Please return, with no alterations, the lines below from the very first through the one that contains "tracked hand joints".

───

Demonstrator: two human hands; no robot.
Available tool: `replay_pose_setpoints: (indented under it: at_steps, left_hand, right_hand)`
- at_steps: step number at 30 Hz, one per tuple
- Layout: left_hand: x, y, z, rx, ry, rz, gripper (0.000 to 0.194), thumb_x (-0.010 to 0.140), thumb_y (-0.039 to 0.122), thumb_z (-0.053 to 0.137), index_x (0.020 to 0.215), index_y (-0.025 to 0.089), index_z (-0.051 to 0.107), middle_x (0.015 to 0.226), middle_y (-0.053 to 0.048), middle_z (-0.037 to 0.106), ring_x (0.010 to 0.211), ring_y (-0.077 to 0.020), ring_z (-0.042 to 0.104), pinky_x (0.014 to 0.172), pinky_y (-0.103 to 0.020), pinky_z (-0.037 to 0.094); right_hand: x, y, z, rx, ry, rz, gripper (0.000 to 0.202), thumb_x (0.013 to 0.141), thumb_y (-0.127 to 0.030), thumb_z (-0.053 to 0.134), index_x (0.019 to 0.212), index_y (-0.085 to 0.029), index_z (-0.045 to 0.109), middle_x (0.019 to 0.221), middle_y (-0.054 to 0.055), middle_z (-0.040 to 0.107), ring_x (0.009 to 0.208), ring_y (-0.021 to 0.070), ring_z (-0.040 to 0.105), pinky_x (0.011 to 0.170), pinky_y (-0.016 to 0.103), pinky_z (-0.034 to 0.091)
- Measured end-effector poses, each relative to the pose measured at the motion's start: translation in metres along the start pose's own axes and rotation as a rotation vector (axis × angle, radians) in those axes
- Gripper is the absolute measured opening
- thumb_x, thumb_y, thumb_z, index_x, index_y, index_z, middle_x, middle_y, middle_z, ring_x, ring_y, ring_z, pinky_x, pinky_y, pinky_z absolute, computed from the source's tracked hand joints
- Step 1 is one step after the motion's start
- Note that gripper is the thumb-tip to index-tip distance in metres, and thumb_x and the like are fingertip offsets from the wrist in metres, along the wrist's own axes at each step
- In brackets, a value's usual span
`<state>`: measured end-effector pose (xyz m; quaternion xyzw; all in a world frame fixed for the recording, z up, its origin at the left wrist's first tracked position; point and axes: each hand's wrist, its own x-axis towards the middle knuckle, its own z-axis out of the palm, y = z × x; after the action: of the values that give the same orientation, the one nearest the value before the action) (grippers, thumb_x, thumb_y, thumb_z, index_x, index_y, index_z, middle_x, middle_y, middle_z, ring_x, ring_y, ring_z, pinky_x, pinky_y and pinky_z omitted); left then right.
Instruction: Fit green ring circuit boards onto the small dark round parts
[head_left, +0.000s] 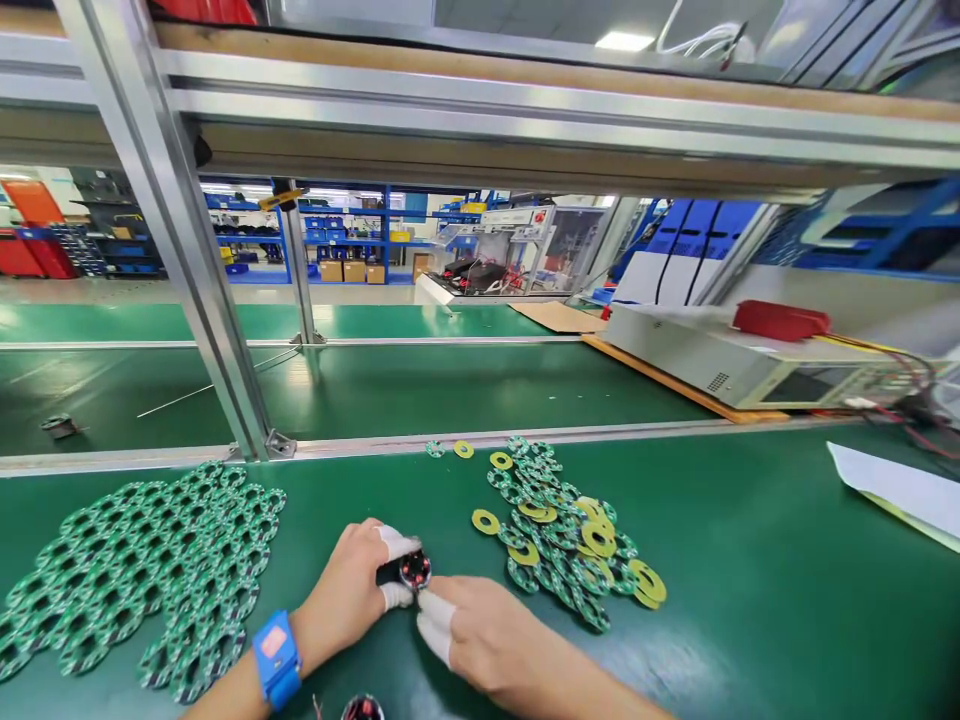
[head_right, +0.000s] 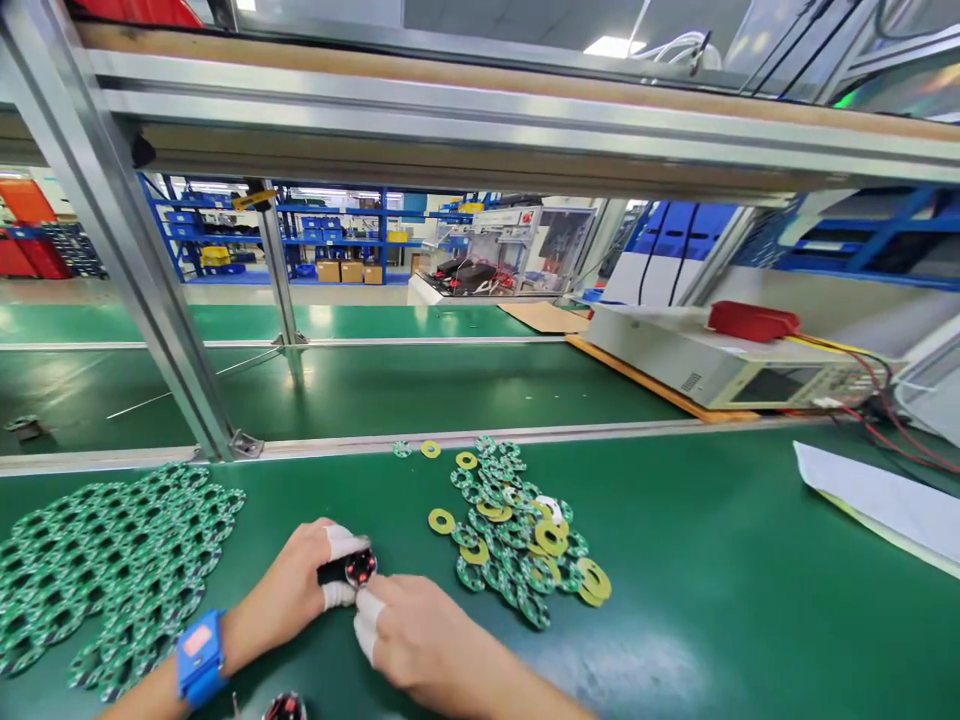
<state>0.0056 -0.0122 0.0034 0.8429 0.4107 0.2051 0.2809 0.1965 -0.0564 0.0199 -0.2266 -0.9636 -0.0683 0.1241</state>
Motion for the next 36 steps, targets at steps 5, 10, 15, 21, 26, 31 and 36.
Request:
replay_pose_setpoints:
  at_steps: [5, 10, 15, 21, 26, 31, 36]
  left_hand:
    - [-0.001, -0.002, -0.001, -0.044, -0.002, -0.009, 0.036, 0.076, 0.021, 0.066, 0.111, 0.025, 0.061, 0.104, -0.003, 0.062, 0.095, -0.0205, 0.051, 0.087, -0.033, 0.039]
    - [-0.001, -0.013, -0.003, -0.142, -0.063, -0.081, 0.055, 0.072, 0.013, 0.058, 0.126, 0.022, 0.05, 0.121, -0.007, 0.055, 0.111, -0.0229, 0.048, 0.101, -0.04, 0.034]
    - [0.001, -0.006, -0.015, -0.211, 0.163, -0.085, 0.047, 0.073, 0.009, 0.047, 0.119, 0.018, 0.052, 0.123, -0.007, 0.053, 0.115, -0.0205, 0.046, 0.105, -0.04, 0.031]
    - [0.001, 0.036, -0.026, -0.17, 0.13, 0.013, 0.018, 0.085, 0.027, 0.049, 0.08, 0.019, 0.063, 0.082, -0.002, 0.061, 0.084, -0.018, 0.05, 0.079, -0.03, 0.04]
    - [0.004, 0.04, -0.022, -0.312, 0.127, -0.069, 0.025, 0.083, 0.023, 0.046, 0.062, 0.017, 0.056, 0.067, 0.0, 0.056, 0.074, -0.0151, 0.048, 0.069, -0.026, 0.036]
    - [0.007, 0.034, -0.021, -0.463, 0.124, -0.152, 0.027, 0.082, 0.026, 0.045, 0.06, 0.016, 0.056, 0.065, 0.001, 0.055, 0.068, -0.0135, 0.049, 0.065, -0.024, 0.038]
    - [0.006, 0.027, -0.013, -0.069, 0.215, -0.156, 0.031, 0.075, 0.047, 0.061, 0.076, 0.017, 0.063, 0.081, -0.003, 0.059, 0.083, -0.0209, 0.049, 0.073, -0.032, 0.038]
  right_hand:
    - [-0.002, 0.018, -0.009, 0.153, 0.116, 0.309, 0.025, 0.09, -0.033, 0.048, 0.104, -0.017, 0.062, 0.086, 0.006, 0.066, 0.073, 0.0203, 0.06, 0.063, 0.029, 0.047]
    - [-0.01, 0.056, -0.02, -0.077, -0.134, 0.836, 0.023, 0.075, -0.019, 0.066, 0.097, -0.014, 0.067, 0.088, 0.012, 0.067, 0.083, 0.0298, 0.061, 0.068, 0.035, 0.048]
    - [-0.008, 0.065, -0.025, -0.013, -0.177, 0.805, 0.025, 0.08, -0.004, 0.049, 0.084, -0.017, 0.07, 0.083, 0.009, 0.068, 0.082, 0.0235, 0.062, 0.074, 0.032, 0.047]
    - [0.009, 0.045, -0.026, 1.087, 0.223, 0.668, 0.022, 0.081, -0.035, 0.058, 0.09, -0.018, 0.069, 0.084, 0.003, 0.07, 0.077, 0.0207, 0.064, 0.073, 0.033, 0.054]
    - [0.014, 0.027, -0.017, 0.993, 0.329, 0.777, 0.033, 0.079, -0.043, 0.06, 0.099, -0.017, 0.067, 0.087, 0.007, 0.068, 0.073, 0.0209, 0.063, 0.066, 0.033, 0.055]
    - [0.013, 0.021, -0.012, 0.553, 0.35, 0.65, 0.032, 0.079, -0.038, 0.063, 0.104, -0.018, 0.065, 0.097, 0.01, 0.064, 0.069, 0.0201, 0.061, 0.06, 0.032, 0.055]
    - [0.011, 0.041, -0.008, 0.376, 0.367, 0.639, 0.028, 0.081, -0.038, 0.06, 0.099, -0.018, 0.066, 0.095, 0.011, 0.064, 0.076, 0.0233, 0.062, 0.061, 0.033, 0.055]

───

◆ **The completed task**
Demonstrator: two human hands; no robot.
Available tool: `replay_pose_setpoints: (indented under it: at_steps, left_hand, right_hand)`
- at_steps: step number at 30 Hz, one per tuple
- Layout: left_hand: x, y, z, rx, ry, rz, gripper (0.000 to 0.194), thumb_x (-0.010 to 0.140), thumb_y (-0.039 to 0.122), thumb_z (-0.053 to 0.137), index_x (0.020 to 0.215), index_y (-0.025 to 0.089), index_z (-0.051 to 0.107), middle_x (0.015 to 0.226), middle_y (-0.053 to 0.048), middle_z (-0.037 to 0.106), ring_x (0.010 to 0.211), ring_y (-0.077 to 0.020), ring_z (-0.042 to 0.104), pinky_x (0.014 to 0.172), pinky_y (-0.103 to 0.020), pinky_z (-0.037 to 0.094); right_hand: x, y, z, rx, ry, rz, gripper (0.000 to 0.202), thumb_x (0.013 to 0.141), thumb_y (-0.127 to 0.030), thumb_z (-0.053 to 0.134), index_x (0.019 to 0.212), index_y (-0.085 to 0.029), index_z (-0.045 to 0.109), middle_x (0.019 to 0.221), middle_y (-0.054 to 0.055), middle_z (-0.040 to 0.107), ring_x (0.009 to 0.208), ring_y (-0.021 to 0.070), ring_z (-0.040 to 0.105), pinky_x (0.011 to 0.170), pinky_y (-0.016 to 0.103), pinky_z (-0.034 to 0.091)
- Measured end-effector poses, each relative to the pose measured at the motion's start: translation in metres along the start pose's own axes and rotation as a rotation vector (axis × angle, radians) in those axes
- Gripper is the absolute measured opening
- thumb_x, thumb_y, thumb_z, index_x, index_y, index_z, middle_x, middle_y, middle_z, ring_x, ring_y, ring_z, pinky_x, pinky_y, pinky_z absolute, computed from the source's tracked hand joints

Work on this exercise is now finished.